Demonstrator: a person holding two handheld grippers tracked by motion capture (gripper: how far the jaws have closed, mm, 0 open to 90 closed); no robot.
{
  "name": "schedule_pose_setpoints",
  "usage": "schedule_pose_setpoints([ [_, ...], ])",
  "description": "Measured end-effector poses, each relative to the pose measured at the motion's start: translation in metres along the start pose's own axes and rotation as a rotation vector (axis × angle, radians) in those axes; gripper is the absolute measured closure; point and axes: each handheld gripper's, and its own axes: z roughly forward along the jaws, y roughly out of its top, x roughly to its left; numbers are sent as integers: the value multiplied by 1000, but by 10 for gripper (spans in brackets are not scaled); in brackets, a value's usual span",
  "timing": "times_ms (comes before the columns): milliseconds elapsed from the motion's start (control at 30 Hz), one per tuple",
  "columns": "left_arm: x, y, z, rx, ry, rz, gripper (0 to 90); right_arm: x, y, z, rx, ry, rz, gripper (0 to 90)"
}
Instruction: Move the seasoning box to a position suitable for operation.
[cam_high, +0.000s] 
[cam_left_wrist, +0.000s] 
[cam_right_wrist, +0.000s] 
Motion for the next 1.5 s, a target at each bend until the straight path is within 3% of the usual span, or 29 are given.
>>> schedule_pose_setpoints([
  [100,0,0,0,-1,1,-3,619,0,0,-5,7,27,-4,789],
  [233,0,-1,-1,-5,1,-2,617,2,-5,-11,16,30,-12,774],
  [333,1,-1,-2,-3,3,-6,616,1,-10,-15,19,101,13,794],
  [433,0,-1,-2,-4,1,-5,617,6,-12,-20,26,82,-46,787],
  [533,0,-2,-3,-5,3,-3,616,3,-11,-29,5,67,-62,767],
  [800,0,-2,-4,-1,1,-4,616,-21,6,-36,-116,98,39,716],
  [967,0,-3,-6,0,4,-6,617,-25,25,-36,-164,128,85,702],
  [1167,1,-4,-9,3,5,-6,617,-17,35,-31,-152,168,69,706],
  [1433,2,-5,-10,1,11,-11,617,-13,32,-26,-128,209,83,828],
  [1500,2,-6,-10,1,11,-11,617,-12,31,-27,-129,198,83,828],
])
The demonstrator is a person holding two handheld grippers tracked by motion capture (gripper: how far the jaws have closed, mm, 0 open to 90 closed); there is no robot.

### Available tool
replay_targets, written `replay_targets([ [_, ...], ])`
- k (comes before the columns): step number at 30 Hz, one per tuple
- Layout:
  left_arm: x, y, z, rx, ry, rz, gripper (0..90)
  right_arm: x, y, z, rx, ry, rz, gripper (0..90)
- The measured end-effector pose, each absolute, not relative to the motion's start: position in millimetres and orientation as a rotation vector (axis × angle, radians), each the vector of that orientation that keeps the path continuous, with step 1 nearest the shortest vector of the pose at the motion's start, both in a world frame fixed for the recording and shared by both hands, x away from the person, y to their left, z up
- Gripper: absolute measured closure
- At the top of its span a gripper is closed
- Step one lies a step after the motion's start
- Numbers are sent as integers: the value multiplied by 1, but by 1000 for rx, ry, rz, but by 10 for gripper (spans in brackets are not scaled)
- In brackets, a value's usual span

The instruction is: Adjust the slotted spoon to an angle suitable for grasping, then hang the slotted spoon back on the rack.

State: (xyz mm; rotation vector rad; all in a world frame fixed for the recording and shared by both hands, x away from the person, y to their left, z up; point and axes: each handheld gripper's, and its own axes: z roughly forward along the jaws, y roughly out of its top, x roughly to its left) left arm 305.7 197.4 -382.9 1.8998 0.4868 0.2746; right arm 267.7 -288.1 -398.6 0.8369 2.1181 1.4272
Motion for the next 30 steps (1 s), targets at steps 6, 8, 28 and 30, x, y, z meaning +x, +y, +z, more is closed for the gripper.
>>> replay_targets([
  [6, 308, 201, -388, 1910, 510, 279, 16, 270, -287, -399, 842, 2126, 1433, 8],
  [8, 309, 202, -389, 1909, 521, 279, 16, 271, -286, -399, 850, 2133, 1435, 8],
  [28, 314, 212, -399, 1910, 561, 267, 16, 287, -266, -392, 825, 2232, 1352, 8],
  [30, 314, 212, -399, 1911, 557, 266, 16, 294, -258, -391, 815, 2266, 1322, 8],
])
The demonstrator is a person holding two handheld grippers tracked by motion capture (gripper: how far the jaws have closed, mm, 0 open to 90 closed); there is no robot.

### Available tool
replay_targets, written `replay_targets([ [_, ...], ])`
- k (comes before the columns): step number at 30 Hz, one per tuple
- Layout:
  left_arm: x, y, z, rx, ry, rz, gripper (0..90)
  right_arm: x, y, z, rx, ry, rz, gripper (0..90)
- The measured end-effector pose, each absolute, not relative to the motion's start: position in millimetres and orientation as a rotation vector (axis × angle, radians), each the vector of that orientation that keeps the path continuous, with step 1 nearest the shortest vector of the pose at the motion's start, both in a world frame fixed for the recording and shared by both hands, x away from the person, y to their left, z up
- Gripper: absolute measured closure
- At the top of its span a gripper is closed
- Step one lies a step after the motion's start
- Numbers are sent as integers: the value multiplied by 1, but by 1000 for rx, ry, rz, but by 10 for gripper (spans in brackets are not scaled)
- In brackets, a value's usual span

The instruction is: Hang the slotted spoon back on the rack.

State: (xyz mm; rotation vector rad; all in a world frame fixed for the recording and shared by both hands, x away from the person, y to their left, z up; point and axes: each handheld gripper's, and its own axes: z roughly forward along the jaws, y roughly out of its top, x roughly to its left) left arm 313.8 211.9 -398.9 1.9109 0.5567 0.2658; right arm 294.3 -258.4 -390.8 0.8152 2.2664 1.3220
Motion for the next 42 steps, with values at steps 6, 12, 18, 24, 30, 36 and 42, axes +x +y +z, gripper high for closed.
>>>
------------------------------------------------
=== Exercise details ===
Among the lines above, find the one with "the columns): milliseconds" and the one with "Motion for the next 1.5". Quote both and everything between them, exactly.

=== Reply ===
  "timing": "times_ms (comes before the columns): milliseconds elapsed from the motion's start (control at 30 Hz), one per tuple",
  "columns": "left_arm: x, y, z, rx, ry, rz, gripper (0 to 90); right_arm: x, y, z, rx, ry, rz, gripper (0 to 90)"
}
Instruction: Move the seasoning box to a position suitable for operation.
[cam_high, +0.000s] 
[cam_left_wrist, +0.000s] 
[cam_right_wrist, +0.000s] 
Motion for the next 1.5 s, a target at each bend until the straight path is within 3% of the usual span, or 29 are given.

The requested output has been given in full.